University of Portsmouth stands in solidarity with Myanmar students facing political persecution
THE city’s university has pledged its ‘solidarity’ with students and colleagues living in fear of political persecution after a military coup in Myanmar – as it suspends teaching.
Last month on February 1, Myanmar's military seized power after detaining and deposing Aung San Suu Kyi and other democratically elected leaders. Since then reports have emerged of protestors being killed – many of whom were students – and being imprisoned.
Having established engineering and business degree programmes in Myanmar as part of its global priorities initiative, the ongoing political unrest is of particular concern to staff at the University of Portsmouth
The affiliation with Chindwin College in the country’s largest city Yangon sees students accredited with degrees from the University of Portsmouth. PSB Academy, one of Singapore's leading private education institutions, is also involved in the partnership.

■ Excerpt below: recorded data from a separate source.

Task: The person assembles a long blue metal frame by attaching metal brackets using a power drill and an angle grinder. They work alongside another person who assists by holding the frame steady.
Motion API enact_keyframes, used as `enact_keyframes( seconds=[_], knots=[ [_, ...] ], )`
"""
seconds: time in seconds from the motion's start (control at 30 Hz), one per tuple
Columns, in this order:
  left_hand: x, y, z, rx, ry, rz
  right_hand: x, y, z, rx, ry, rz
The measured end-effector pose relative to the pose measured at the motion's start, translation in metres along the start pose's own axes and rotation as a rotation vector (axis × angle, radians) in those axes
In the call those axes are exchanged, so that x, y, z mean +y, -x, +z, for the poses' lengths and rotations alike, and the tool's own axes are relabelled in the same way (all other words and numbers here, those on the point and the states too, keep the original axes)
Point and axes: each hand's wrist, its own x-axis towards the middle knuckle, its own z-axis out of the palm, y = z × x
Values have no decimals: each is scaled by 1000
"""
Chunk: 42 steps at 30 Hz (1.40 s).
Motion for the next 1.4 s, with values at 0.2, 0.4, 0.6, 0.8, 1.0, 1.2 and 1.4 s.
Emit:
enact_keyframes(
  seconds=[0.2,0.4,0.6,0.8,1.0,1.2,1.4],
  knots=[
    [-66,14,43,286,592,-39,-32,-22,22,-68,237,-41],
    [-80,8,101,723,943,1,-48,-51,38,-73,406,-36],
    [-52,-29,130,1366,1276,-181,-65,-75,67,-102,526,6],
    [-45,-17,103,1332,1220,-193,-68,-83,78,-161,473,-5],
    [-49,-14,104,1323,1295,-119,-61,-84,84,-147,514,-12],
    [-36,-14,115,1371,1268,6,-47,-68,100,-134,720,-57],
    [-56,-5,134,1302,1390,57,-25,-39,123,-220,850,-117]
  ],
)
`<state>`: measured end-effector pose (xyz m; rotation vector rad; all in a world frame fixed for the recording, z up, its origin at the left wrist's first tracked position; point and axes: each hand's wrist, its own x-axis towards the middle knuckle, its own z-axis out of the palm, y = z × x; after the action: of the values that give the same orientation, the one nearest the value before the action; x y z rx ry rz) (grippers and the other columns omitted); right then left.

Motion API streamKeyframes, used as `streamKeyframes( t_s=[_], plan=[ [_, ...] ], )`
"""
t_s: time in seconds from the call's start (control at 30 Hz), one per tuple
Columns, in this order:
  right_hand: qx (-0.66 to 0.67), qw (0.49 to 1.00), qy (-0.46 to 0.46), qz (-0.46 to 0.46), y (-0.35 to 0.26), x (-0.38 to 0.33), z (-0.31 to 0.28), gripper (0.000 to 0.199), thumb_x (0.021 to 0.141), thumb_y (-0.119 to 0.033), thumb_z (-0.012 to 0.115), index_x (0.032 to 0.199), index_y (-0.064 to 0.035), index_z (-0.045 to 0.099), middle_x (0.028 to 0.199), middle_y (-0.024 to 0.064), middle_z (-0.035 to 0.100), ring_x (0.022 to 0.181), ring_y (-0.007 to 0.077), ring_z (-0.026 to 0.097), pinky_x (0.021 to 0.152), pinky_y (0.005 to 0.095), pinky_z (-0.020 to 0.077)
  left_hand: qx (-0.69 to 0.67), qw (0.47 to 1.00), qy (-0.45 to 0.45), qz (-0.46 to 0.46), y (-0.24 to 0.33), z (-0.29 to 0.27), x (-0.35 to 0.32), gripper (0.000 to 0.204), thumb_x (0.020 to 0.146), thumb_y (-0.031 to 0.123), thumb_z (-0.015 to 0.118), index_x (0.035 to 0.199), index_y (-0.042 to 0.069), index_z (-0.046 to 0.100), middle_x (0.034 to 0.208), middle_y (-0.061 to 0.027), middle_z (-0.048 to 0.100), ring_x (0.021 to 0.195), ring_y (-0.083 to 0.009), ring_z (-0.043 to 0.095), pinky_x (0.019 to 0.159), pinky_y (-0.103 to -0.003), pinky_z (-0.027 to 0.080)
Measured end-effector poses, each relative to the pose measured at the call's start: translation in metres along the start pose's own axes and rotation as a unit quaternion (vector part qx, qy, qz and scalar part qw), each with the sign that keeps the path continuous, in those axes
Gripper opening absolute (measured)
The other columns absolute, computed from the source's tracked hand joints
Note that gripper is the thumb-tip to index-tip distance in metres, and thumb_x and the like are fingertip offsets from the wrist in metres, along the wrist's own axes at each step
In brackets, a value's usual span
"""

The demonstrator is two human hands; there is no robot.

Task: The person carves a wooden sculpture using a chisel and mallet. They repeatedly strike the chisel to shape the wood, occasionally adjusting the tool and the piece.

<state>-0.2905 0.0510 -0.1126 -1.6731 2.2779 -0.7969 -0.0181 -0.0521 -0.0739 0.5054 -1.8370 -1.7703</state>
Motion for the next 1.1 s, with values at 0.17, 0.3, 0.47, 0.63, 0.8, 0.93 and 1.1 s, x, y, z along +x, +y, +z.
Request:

Chris Chang, pro vice-chancellor for Global Engagement and Education Partnerships, said: ‘We wish to express our solidarity with all of our Myanmar students, their families and fellow citizens currently affected by the difficult political situation in their country.’
A decision has been taken to suspend all teaching classes due to the ongoing volatility in the region.
Professor Chang added: ‘It is disappointing that we have had to suspend teaching but the safety and wellbeing of students and staff is our main priority.‘We have an ongoing commitment to ensure that students can continue their education effectively and are working closely with our partners, Chindwin-PSB Institute and PSB Academy to minimise the disruption to students’ learning.’
The university set up the partnership in a bid to ‘develop educational and research capacity and capability in emerging economies’.
While there are currently no University of Portsmouth teaching staff in Myanmar the courses taught follow the university’s syllabus and students graduate from the Portsmouth institution.According to the United Nations Human Rights office at least 138 people, including children, have been killed since the coup, and more than 2,100 protestors and journalists imprisoned.